The Museum of Transport and Communication played an important role in this paradigm shift. For example, when Alfred Waldis (founder of the Museum) rescued the wreck of the Rigi steamship in 1958 it was not simply to be able to have something interesting to put on display in the courtyard of the new Museum. The crux of the matter was the rescue of the oldest intact side-paddle steamship in order to create a monument to the technology by placing the SS Rigi at the heart of the new museum complex.
The deployment of the steamer as a garden restaurant may jeopardise its historical authenticity from a contemporary perspective, but it also reflects the understanding of the object at the time as something functional and worth placing on display.

It has taken many years for the change to occur that has seen the understanding of technical objects as historical source material to become an accepted view. Slowly people have begun to see and appreciate the historical dimensions of technological objects. Today, the primary historical criteria are the original condition of the machine and the changes brought about in it by its use.
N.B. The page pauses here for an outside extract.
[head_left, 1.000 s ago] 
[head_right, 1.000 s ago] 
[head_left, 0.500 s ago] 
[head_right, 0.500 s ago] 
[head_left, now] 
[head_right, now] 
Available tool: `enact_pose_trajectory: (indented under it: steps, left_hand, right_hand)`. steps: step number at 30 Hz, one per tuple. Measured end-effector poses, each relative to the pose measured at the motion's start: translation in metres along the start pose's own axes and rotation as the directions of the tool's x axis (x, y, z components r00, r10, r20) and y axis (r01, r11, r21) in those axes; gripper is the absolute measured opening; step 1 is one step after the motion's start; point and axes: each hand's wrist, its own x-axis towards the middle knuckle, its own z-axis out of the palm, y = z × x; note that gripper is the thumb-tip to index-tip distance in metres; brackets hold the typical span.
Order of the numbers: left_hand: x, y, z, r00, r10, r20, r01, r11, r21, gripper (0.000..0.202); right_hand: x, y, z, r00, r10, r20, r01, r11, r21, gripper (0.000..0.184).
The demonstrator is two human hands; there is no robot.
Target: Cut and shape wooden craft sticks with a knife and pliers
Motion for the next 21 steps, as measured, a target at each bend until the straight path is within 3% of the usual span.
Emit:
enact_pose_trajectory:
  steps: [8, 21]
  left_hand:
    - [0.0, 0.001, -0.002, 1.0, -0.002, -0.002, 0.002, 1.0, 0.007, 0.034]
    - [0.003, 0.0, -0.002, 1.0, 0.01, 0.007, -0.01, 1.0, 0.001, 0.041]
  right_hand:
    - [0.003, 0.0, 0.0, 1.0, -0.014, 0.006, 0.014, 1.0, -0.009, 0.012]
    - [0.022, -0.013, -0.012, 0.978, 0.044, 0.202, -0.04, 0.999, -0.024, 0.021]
Without the background of the object (plans, ownership, utilisation, etc.), little can be said about its historical significance.

The work of conservation is seen today as the maintenance of the historical item in the condition in which it was received by the Museum; it also involves the reversal of changes to the item that detract from its original idea or function. The numerous types of restoration projects are illustrated at the Museum by examples such as the early cogwheel locomotive "Gnom" from 1871, the motorbike "Motosacoche Jubilé" from 1931 and the "Adler" motorcar from 1913.
Transportation Archive

Photos, plans, posters, advertising material and books covering rail, air, space, road and water transportation and tourism bear witness to a history of rapid development over the last 150 years. The Transportation Archive is a collection that preserves and stores these documents, making them available for research purposes.
The focus of the Archive's collection is "Transport and mobility in Switzerland". In addition to the technical development of vehicles and their operation, the collection also reflects the social and cultural impact of mobility.
Access to the Archive collection
Access to the Archive collection requires an appointment made in advance. The Transportation Archive library is open to the general public three times a week. During these hours an appointment is not required.